Special role of academia
The EAF’s study yielded particularly interesting findings for academia, represented in the survey by the Max Planck Society. On the one hand researchers traditionally work on a very flexible basis – in other words all the time, and everywhere. At the same time there is a lack of clearly structured arrangements on offer that would enable the sharing of leadership responsibilities. Bessing explained that the high pressure of expectations and competitiveness prevalent in science make job sharing more difficult, and dissolve the boundaries between people’s work and private lives.
Academic institutions thus both set the pace (in terms of flexibility) and hold back progress (in terms of structures). It’s therefore all the more important to get women into leadership roles, as they work harder for new models enabling a scientific career to be reconciled with the desire to have a family.
Katja Rost, professor of sociology at UZH and a member of the CHESS Management Committee, shared this view, explaining that while universities were actually pioneers in terms of part-time work because reduced hours are so frequent, there has been no satisfactory solution enabling research and teaching to be reconciled with family or leisure. “There’s a lack of binding guidelines on part-time work,” said Rost.
There has been hardly any experience of job sharing in research, and young researchers are deemed not to be competitive if they work part-time. From frequent meetings in the evening to fears of failing to keep pace with research, administrative management work in particular isn’t very attractive for women with a family.

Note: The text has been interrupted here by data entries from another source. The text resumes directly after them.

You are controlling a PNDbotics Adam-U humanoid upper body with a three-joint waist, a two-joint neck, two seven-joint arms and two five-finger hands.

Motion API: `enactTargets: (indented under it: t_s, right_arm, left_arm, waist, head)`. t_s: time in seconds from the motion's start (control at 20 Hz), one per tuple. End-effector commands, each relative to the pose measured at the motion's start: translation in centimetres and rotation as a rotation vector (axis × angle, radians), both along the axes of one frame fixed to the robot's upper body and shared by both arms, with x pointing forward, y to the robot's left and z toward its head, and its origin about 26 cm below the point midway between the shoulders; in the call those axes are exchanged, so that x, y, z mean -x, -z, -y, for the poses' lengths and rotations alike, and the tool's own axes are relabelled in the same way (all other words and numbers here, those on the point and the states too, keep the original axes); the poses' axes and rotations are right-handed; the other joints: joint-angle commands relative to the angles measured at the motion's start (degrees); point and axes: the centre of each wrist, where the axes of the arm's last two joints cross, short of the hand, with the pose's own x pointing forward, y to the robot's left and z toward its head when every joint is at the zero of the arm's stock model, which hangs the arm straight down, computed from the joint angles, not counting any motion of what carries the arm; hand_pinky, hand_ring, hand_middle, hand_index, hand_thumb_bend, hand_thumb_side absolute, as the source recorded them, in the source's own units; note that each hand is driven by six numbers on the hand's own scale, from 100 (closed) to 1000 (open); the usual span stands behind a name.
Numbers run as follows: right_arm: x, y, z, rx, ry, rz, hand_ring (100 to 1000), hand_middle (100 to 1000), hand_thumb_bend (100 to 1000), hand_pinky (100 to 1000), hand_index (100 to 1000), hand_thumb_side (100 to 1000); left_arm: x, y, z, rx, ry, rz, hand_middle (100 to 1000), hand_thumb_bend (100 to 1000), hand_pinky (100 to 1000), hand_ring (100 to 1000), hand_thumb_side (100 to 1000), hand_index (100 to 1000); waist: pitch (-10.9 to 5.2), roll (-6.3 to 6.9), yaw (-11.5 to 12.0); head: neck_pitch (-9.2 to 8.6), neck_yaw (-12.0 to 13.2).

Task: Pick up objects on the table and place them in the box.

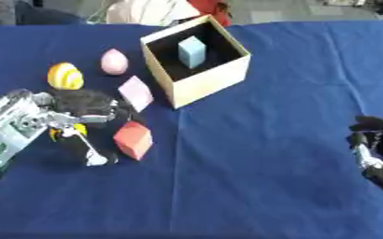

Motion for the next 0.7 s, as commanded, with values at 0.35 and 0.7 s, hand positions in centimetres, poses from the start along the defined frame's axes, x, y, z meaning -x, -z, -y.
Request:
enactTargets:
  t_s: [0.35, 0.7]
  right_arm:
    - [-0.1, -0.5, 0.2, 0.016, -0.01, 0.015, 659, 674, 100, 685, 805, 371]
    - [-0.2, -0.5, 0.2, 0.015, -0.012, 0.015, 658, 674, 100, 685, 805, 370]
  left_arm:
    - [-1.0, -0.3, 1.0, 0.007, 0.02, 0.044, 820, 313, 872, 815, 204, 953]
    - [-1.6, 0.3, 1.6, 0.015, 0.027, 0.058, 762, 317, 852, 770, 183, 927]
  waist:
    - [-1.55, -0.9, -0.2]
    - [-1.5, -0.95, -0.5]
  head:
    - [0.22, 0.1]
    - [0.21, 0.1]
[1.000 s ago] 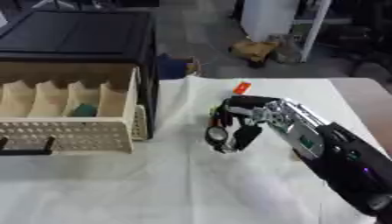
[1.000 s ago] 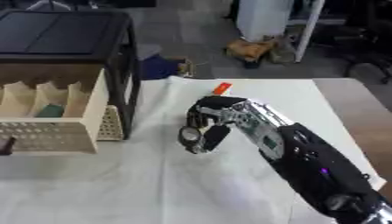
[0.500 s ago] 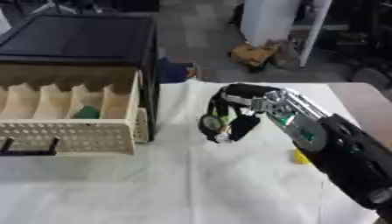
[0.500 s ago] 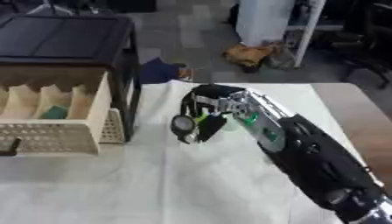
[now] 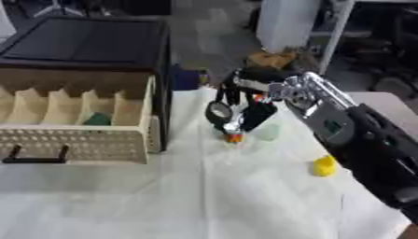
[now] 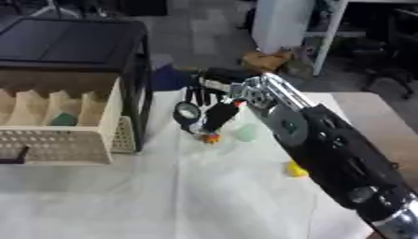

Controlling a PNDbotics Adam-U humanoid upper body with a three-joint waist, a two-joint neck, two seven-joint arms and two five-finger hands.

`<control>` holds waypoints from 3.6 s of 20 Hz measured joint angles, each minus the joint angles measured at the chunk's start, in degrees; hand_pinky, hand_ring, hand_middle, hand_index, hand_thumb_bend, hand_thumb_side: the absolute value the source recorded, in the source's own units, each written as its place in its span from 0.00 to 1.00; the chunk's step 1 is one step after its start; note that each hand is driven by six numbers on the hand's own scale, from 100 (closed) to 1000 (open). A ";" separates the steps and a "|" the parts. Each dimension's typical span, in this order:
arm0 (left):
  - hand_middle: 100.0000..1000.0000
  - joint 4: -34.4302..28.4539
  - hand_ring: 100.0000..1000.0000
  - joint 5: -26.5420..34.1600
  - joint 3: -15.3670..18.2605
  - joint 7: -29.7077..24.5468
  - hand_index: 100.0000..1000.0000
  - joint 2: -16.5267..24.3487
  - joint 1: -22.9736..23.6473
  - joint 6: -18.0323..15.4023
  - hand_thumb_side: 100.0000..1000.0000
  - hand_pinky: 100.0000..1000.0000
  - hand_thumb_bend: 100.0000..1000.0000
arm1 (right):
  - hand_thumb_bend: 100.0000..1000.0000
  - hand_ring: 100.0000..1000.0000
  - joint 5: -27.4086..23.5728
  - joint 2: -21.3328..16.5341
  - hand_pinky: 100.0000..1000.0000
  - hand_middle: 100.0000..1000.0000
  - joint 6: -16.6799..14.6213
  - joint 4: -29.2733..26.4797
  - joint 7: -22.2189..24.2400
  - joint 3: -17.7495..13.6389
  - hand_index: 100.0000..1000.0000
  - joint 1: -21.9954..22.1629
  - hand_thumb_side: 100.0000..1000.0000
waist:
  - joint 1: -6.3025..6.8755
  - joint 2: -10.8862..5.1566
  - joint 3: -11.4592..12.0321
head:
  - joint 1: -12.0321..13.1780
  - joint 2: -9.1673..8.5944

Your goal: Pick up objects from table and place into drawer.

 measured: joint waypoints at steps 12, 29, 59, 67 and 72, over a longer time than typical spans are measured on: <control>0.42 0.00 0.31 0.81 0.09 0.24 0.78 0.06 -0.11 0.32 1.00 0.31 0.09 | 0.23 0.54 -1.77 0.01 0.38 0.47 1.26 -0.09 -0.52 -1.36 0.60 -2.53 0.43 | -0.47 -0.87 -0.04 | -0.05 0.49; 0.42 0.00 0.32 1.46 0.11 0.56 0.78 0.76 -0.10 0.74 1.00 0.31 0.09 | 0.27 0.51 -3.02 2.51 0.38 0.46 3.00 0.54 -2.25 -2.42 0.60 -11.07 0.50 | -1.00 -2.31 -0.39 | -0.23 1.02; 0.42 0.00 0.32 1.92 0.11 0.51 0.78 0.37 -0.31 1.83 1.00 0.31 0.09 | 0.30 0.50 0.90 16.80 0.37 0.44 2.68 10.15 -2.27 -2.42 0.60 -17.31 0.46 | -1.42 -2.42 2.00 | -1.32 2.58; 0.42 0.00 0.32 1.91 0.11 0.47 0.78 -0.08 -0.31 2.07 1.00 0.31 0.09 | 0.39 0.53 2.57 18.14 0.38 0.48 0.99 13.28 -1.78 -2.40 0.65 -17.31 0.45 | -1.55 -2.13 2.27 | -1.35 2.99; 0.42 0.00 0.32 1.80 0.11 0.39 0.78 -0.10 -0.31 2.19 1.00 0.31 0.09 | 0.57 0.56 2.82 18.41 0.41 0.53 0.45 13.47 -0.66 -2.39 0.72 -17.31 0.46 | -1.56 -2.03 2.29 | -1.36 2.99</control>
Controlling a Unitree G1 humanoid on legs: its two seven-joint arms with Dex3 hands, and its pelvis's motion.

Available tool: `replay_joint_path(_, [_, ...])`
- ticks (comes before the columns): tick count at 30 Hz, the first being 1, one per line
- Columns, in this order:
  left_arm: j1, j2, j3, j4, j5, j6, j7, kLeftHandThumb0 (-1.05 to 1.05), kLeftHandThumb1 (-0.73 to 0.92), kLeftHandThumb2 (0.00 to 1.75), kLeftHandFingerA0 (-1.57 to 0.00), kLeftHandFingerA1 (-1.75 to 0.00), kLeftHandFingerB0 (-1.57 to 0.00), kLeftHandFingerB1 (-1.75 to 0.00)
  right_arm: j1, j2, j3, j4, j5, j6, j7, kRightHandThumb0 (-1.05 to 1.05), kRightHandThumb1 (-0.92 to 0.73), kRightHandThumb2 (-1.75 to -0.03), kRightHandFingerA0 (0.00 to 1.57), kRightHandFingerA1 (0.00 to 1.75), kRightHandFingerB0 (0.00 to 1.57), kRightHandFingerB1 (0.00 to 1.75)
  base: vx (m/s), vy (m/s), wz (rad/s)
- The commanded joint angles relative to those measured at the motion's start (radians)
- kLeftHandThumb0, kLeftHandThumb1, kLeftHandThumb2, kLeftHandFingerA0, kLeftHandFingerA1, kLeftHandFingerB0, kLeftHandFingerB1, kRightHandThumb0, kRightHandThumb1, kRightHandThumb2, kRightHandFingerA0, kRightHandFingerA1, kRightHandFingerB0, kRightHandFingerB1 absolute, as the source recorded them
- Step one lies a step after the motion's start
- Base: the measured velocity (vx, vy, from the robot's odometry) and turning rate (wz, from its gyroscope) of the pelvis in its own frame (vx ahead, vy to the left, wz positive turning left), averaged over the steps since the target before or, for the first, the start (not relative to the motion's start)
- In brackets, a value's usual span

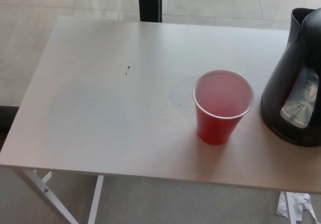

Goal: The robot uses its right hand to lift up a kettle kept on the middle of the desk by its handle and tilt it into a glass kept next to it to pour out water

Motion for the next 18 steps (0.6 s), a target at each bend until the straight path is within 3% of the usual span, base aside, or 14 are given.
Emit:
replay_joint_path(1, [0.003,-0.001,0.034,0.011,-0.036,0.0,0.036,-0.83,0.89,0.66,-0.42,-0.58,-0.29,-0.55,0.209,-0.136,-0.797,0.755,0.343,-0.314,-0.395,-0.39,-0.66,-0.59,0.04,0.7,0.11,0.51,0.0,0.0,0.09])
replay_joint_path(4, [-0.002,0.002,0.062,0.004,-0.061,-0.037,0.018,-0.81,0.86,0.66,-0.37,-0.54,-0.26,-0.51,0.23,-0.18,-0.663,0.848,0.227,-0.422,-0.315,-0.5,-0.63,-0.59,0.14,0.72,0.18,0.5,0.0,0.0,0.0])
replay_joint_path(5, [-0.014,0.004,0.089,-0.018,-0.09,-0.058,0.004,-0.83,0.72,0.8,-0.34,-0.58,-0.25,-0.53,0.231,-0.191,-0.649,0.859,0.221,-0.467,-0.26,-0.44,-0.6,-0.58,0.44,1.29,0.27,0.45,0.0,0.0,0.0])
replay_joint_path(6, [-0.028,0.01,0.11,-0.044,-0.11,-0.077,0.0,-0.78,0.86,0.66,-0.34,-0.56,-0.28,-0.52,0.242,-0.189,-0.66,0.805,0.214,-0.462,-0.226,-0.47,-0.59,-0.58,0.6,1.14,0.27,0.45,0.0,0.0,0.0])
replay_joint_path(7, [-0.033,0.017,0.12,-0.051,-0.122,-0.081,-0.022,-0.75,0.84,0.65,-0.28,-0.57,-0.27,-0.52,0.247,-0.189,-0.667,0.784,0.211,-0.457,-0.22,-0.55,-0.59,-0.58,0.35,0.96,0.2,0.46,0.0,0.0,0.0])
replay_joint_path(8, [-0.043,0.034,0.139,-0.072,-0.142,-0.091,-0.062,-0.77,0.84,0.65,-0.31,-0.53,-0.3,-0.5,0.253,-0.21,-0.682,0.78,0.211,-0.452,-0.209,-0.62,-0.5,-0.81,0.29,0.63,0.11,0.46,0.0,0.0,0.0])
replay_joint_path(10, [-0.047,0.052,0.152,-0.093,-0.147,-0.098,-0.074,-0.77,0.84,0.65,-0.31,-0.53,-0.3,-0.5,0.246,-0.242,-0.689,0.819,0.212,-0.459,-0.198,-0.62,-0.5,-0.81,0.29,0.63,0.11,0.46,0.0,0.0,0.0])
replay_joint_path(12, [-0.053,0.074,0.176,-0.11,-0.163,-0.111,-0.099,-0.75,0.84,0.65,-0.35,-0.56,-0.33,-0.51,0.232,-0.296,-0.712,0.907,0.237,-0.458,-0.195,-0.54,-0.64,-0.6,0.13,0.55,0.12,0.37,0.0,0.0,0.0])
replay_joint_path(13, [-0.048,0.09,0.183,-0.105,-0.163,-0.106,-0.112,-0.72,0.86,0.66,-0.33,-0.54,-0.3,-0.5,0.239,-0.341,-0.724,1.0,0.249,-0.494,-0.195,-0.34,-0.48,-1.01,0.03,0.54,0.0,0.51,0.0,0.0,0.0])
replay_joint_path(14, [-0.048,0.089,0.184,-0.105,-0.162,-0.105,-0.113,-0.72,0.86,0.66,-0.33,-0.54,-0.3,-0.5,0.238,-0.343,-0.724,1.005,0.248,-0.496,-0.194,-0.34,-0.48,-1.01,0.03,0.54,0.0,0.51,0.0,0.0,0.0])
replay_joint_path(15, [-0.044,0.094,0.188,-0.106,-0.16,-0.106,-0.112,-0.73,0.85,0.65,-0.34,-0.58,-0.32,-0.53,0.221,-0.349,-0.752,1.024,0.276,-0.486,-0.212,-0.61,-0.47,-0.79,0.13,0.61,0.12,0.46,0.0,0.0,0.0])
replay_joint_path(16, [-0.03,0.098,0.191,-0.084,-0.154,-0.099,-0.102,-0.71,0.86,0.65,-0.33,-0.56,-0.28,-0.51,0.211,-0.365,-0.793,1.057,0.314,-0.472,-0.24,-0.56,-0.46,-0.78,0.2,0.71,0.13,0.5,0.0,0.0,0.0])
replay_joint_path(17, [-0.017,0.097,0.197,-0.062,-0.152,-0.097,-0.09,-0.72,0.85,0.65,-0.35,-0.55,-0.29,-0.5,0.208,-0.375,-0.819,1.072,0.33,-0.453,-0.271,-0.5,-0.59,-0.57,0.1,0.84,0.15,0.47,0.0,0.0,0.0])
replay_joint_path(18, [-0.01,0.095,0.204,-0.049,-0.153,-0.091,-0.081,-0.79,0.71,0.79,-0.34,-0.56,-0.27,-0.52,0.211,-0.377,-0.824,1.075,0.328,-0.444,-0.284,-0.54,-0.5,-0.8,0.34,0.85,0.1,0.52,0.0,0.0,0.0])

Under the “Chancengleichheit 2017-2020” equal opportunity action plan, CHESS is running a project on new organizational models for part-time leadership and management roles at UZH, led by Beate Böckem. The aim is to find alternative arrangements that make it easier to reconcile work, family and other activities. Rost outlined some potential improvements, for example creating clearer structures for dual or part-time leadership. Temporarily relieving people of research or teaching duties could also help. As part of the project, the idea is to analyze approaches and propose them for implementation.
Matthias Mölleney, Head of the Center for Human Resources Management and Leadership at HWZ Zurich, prophesied an imminent change in values. “In the future we’ll no longer talk in terms of part-time or full-time, but simply in terms of time,” said the HR management expert. He reported on productive changes at a Belgian government department implemented by a manager called Frank van Massenhove, who brought about substantial improvements in job satisfaction and productivity by allowing people flexibility in terms of their hours and place of work, using new (paperless) technologies, and introducing space and leeway for developing new ideas.
Mölleney’s credo for abolishing working hours was taken up in the subsequent discussion at the CHESS talk. There needs to be a new definition of what part and full-time work means. People’s views differed as to whether job sharing at the higher-up levels of an organization entails greater costs. There was, however, agreement that part-time arrangements for leaders and managers are needed – and that change will probably have to come from both below and above, in other words from university management and from those affected.